EXERCISE:
Give back an exact copy of the lines in the records below, from the line that has "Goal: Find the" through the line that has "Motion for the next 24", and nothing besides.

DATA EXTRACTS:
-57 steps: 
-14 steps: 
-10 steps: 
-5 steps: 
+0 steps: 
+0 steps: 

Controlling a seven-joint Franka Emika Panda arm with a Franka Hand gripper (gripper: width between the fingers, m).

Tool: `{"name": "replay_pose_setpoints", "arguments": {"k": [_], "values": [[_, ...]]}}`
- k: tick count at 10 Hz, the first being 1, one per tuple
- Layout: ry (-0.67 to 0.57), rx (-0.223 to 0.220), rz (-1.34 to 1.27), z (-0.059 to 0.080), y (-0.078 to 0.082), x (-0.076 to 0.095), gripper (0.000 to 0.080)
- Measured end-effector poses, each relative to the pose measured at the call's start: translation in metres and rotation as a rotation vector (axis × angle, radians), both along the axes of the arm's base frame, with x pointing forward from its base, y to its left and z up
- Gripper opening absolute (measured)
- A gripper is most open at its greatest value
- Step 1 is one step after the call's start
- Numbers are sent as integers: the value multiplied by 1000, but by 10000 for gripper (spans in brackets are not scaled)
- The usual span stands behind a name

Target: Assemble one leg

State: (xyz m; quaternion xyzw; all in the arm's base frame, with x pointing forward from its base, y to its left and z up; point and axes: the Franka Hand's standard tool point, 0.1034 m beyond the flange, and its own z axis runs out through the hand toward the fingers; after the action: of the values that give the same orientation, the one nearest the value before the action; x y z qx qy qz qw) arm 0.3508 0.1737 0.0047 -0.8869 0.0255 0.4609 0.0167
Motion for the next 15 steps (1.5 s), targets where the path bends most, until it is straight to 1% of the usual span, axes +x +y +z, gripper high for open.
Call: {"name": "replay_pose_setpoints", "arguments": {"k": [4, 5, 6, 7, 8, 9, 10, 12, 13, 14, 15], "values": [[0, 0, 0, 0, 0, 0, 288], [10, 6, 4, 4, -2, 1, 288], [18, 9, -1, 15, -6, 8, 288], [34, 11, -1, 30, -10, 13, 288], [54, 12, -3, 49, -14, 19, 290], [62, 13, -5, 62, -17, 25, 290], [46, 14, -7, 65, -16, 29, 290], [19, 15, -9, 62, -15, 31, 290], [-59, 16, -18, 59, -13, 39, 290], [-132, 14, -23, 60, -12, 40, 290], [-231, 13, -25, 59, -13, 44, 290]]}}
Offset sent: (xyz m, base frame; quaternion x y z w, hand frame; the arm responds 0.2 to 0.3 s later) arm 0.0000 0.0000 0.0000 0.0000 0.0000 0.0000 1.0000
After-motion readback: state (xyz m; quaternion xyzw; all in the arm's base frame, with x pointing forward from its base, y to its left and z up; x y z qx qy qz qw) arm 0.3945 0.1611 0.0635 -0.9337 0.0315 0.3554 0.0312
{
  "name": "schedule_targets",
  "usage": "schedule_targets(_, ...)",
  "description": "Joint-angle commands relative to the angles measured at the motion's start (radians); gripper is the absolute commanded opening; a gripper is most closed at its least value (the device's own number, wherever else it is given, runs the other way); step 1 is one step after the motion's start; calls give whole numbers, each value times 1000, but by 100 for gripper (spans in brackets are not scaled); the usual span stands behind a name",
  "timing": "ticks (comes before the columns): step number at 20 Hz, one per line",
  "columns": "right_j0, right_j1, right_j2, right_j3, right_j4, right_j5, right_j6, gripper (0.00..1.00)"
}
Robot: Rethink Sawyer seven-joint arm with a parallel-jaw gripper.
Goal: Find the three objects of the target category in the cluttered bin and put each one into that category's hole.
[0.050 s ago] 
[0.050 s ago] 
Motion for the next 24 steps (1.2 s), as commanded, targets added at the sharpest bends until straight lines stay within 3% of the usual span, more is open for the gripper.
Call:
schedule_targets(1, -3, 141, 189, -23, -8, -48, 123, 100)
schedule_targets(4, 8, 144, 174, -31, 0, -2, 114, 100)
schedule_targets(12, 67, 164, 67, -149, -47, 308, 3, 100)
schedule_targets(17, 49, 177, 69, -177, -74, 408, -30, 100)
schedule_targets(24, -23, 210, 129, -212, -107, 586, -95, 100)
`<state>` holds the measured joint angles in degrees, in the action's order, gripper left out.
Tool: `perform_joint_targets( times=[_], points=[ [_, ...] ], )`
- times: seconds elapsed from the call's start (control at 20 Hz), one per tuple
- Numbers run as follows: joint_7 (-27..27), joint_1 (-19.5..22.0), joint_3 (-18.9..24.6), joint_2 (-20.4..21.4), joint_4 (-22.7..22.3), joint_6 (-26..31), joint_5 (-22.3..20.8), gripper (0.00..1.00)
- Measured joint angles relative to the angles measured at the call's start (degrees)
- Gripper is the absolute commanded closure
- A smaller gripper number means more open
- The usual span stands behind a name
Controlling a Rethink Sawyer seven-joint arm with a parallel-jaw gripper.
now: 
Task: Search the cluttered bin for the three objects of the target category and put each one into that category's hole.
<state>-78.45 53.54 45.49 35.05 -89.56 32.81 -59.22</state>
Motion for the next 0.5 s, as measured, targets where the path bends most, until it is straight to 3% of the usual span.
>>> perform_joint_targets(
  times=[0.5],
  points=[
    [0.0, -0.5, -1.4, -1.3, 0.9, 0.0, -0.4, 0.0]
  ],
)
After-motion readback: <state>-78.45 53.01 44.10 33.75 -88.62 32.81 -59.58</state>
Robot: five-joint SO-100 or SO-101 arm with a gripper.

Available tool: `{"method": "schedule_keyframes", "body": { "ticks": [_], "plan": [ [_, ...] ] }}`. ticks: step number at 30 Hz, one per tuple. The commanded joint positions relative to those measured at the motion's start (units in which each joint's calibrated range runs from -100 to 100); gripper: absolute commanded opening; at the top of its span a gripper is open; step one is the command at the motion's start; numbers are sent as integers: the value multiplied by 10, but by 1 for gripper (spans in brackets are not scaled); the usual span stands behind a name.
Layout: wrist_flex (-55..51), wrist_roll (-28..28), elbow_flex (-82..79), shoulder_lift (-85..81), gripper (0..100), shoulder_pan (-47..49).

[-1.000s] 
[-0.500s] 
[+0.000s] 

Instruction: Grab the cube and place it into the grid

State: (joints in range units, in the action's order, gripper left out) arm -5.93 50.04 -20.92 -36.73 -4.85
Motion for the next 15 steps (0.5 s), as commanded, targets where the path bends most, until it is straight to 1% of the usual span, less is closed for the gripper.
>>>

RESPONSE TO THIS EXERCISE:
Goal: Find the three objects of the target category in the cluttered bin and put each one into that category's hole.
[0.050 s ago] 
[0.050 s ago] 
Motion for the next 24 steps (1.2 s), as commanded, targets added at the sharpest bends until straight lines stay within 3% of the usual span, more is open for the gripper.

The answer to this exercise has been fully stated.